Arthrocentesis, aspiration and/or injection into a major joint or bursa

Clinical Scenario

Used for joint effusion management in reactive arthropathies.

Documentation Requirements

Document the joint involved, indication for the procedure, and any findings during aspiration.

Specialty Considerations

Orthopedic and rheumatologic considerations include the need for imaging guidance and assessment of joint stability.

ICD-10 Impact

Diagnostic & Documentation Impact

Enhanced Specificity

ICD-10 Improvements

The transition to ICD-10 has allowed for greater specificity in coding reactive arthropathies, enabling better tracking of these conditions and their management.

ICD-9 vs ICD-10

The transition to ICD-10 has allowed for greater specificity in coding reactive arthropathies, enabling better tracking of these conditions and their management.

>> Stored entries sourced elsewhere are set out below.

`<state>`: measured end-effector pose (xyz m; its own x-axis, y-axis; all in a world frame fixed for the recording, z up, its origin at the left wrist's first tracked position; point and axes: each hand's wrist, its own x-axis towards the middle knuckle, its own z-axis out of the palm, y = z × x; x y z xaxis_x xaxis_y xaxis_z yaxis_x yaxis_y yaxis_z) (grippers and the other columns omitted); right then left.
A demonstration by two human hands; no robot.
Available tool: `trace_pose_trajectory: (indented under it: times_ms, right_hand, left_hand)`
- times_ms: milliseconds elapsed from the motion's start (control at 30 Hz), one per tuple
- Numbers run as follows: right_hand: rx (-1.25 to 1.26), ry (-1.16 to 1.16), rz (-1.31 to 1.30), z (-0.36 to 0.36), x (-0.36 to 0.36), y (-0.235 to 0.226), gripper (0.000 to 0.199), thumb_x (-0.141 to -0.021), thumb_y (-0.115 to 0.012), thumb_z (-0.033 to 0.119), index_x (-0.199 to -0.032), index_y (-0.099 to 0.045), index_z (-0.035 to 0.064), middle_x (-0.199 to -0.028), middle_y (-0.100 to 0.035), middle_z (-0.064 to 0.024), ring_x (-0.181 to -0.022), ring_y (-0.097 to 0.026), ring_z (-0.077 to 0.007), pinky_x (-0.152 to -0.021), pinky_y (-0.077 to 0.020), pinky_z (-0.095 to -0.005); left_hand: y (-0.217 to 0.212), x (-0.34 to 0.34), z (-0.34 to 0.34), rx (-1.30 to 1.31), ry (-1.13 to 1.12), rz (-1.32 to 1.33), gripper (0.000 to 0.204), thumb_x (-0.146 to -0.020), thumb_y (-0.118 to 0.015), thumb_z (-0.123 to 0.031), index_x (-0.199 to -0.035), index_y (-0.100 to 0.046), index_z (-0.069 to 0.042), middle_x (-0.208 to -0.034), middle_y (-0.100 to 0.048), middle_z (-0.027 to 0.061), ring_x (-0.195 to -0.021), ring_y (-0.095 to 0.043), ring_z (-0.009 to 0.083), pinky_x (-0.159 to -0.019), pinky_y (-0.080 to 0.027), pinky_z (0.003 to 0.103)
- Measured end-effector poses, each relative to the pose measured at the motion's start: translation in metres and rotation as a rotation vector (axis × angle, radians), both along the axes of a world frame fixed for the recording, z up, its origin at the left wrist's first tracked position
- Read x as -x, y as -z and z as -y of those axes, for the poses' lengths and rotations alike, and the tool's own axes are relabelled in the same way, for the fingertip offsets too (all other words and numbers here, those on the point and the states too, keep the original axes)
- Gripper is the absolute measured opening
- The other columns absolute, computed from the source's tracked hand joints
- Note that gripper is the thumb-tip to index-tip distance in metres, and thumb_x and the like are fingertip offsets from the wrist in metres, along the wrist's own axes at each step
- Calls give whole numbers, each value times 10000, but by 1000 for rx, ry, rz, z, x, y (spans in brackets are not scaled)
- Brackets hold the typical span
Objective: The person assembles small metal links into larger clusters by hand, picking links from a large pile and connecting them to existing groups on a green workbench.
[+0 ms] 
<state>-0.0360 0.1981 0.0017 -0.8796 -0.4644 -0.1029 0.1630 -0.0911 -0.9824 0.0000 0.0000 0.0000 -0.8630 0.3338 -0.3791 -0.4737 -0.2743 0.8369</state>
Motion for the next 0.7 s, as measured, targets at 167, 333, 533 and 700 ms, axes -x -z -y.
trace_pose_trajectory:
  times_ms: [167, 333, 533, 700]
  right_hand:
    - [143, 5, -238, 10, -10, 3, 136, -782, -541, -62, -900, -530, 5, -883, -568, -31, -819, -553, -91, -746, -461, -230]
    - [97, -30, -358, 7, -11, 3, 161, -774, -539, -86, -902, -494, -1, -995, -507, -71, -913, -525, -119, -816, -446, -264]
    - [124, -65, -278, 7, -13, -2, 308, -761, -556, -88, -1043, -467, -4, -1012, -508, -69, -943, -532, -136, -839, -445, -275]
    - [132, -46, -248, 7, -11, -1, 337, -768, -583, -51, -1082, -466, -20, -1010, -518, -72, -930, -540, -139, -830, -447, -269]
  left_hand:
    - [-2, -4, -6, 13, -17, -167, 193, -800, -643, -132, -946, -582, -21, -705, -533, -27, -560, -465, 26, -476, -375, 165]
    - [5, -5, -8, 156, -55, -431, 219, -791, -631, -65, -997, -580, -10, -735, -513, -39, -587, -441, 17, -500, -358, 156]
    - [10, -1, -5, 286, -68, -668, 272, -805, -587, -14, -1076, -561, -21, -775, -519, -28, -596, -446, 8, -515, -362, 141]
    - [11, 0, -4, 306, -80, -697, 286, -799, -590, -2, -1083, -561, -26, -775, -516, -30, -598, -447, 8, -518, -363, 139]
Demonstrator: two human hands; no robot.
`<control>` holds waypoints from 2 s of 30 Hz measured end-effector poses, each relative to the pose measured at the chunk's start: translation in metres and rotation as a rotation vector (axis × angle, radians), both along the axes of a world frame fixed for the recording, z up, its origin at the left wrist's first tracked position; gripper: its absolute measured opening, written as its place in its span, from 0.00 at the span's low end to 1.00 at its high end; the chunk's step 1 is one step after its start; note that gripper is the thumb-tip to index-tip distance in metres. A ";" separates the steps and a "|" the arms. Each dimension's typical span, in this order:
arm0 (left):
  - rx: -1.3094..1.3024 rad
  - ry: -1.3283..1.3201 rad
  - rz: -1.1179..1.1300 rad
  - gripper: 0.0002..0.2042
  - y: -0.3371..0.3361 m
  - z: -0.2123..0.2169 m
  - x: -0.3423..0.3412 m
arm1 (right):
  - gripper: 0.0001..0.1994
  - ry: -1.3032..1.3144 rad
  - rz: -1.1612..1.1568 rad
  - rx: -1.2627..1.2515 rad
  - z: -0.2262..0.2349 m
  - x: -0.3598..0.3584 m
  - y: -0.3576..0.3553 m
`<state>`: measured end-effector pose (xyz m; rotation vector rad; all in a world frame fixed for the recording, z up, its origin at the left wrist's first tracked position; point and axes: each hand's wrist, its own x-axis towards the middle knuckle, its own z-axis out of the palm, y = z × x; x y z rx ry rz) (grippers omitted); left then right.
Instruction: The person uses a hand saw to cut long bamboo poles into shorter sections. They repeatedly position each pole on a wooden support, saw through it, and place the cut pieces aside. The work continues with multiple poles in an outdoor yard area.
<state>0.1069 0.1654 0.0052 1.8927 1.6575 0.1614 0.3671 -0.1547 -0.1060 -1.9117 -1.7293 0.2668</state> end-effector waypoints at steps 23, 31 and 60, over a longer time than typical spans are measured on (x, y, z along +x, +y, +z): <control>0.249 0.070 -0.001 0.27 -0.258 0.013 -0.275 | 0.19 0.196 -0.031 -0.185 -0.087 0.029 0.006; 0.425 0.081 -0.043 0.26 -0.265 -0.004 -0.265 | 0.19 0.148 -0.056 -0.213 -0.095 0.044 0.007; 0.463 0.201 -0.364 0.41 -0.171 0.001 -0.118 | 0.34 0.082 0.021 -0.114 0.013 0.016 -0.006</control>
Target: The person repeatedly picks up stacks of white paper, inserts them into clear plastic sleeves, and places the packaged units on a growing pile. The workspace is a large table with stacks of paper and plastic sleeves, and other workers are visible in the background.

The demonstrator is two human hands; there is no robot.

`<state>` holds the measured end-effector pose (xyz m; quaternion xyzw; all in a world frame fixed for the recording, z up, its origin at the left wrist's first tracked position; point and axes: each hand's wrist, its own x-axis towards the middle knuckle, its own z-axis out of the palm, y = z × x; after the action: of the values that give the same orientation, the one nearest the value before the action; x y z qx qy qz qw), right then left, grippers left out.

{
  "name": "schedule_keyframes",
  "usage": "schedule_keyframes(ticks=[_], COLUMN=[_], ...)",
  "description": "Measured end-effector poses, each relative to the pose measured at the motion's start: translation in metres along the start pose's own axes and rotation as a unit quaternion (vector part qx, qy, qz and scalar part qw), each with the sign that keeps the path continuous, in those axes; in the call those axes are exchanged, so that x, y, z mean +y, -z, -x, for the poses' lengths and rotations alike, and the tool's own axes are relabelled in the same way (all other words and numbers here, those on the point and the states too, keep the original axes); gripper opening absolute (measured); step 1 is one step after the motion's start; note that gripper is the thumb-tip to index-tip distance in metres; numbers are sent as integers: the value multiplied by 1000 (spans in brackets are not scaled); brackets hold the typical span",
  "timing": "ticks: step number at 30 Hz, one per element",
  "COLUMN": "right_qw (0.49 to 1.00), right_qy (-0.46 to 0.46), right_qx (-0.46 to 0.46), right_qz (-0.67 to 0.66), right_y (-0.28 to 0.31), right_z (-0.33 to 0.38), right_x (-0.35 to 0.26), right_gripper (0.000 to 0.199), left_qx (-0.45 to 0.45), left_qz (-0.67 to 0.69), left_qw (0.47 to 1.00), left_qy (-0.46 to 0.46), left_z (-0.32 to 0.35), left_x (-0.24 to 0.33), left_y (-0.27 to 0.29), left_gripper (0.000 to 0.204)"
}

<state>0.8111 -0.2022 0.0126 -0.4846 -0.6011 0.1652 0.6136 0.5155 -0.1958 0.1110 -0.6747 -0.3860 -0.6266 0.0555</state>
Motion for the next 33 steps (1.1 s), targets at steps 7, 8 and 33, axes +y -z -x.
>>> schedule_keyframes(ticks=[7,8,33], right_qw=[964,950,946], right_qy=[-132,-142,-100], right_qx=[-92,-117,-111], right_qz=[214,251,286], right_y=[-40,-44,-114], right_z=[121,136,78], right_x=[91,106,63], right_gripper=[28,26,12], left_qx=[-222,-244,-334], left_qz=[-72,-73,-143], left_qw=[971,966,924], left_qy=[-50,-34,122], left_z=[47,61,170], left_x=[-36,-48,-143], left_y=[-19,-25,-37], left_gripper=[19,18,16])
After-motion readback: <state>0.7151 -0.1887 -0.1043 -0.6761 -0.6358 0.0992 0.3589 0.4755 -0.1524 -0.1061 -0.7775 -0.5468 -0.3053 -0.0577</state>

Reimbursement & Billing Impact

The transition to ICD-10 has allowed for greater specificity in coding reactive arthropathies, enabling better tracking of these conditions and their management.

Resources

Clinical References

  • •
    American College of Rheumatology Guidelines

Coding & Billing References

  • •
    American College of Rheumatology Guidelines

Frequently Asked Questions

What are the common causes of reactive arthropathies?

Common causes include infections such as chlamydia, gastrointestinal infections, and other systemic inflammatory conditions. The immune response to these infections can trigger joint inflammation, particularly in the ankle and foot.